→ **Exercise directions**: As the answer, give a copy of each line below that includes the word "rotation".

*** Opening of Information ***

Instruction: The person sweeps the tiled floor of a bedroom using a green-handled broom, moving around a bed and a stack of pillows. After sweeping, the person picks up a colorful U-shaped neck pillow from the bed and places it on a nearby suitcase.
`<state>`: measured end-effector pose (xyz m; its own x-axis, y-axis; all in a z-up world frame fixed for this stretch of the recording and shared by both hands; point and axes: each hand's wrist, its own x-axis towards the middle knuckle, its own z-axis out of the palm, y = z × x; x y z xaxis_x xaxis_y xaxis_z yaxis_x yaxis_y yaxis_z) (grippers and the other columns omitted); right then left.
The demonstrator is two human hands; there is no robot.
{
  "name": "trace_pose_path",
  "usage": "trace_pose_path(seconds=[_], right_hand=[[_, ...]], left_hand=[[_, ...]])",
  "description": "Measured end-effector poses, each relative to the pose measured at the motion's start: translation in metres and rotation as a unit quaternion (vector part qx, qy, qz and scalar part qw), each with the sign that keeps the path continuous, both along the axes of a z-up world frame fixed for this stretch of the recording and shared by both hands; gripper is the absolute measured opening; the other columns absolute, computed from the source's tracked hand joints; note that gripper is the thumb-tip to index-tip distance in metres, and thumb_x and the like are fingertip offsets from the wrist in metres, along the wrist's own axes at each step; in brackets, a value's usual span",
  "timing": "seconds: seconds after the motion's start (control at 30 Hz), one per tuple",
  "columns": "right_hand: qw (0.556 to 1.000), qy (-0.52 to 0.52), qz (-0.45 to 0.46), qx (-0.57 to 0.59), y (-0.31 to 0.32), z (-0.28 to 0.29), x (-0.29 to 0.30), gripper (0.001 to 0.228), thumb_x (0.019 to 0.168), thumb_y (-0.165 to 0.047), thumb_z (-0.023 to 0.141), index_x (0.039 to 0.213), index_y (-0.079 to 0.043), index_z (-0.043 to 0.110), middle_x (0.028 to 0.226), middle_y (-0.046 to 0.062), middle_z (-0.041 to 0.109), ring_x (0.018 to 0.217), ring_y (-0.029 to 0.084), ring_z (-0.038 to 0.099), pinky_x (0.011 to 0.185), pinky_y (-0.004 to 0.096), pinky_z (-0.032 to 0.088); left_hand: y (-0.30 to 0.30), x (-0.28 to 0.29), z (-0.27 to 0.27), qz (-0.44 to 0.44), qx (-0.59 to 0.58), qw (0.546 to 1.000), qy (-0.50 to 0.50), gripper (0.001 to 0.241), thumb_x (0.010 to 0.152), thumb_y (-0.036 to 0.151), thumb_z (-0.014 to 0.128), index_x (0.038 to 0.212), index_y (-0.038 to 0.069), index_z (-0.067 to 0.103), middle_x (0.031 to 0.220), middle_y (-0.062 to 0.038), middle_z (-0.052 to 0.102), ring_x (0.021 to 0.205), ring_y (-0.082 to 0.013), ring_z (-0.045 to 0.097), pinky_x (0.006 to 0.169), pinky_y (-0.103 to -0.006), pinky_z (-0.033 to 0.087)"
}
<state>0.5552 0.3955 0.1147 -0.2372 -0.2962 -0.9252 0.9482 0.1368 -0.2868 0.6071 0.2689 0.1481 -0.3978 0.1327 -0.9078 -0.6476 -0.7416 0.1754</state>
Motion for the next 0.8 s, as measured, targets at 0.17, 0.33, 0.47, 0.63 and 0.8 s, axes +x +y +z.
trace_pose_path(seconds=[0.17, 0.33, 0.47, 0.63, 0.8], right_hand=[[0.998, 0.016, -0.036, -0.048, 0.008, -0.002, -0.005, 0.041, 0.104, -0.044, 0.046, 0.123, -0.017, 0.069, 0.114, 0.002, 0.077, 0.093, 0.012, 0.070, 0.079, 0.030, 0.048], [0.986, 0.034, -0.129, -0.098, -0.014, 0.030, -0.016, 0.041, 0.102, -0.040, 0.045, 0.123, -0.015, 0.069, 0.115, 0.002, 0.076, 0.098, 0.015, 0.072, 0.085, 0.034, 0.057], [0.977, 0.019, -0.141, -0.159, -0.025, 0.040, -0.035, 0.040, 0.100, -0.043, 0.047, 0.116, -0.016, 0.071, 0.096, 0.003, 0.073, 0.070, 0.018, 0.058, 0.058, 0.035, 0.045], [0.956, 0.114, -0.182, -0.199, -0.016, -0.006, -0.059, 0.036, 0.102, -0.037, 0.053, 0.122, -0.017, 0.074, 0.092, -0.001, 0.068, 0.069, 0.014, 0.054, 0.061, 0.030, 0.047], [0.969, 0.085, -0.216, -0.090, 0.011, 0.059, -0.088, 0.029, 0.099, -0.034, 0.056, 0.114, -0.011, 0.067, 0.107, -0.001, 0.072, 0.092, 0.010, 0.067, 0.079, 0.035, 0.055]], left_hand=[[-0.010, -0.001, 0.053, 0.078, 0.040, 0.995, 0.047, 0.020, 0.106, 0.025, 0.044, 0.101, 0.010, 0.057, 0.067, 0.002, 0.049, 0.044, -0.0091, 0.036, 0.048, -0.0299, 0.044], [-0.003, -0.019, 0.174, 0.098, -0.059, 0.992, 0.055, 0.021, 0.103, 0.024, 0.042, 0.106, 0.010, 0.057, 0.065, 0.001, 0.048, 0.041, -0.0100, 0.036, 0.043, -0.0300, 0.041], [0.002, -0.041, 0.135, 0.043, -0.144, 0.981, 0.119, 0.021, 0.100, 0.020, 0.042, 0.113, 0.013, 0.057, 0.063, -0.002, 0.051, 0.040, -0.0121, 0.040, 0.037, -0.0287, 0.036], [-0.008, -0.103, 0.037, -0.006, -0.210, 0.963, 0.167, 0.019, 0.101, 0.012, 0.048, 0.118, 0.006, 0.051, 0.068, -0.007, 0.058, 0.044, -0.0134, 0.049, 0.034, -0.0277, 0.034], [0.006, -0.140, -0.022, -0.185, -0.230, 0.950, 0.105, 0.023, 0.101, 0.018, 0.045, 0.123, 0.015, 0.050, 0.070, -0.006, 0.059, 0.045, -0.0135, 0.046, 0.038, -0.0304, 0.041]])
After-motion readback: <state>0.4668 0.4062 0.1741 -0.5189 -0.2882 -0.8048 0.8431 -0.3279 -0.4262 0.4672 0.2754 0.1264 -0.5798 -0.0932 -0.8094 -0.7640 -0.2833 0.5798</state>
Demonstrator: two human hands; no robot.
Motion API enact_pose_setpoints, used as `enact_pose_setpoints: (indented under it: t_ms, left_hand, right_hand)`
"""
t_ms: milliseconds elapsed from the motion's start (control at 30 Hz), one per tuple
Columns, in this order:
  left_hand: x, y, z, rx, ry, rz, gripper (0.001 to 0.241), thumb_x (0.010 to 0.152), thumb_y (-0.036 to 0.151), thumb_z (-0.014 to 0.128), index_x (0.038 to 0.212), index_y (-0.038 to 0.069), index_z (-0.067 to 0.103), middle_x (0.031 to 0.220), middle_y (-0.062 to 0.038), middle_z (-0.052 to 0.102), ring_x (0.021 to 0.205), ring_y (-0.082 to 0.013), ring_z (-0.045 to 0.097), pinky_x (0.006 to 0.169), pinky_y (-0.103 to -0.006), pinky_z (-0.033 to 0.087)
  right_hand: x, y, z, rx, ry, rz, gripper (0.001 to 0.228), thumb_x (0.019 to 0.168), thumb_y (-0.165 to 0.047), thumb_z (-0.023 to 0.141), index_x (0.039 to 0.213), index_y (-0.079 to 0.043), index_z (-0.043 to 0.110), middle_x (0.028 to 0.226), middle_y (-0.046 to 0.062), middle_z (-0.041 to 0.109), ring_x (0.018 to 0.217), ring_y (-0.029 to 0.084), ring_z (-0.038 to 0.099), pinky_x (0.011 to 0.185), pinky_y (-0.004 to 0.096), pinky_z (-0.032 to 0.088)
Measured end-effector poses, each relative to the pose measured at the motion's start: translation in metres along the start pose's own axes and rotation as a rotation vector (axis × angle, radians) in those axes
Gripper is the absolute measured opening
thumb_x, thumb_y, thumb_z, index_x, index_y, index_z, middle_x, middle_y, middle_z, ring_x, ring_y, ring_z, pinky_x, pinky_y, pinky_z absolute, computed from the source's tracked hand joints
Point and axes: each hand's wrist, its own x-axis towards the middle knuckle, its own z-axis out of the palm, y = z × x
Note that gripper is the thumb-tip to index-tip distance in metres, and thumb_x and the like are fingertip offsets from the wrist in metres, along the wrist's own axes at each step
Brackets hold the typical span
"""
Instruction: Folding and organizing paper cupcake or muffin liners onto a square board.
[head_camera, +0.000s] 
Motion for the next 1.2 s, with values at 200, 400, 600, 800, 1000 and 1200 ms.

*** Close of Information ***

→ **Result**:
  "description": "Measured end-effector poses, each relative to the pose measured at the motion's start: translation in metres and rotation as a unit quaternion (vector part qx, qy, qz and scalar part qw), each with the sign that keeps the path continuous, both along the axes of a z-up world frame fixed for this stretch of the recording and shared by both hands; gripper is the absolute measured opening; the other columns absolute, computed from the source's tracked hand joints; note that gripper is the thumb-tip to index-tip distance in metres, and thumb_x and the like are fingertip offsets from the wrist in metres, along the wrist's own axes at each step; in brackets, a value's usual span",
Measured end-effector poses, each relative to the pose measured at the motion's start: translation in metres along the start pose's own axes and rotation as a rotation vector (axis × angle, radians) in those axes

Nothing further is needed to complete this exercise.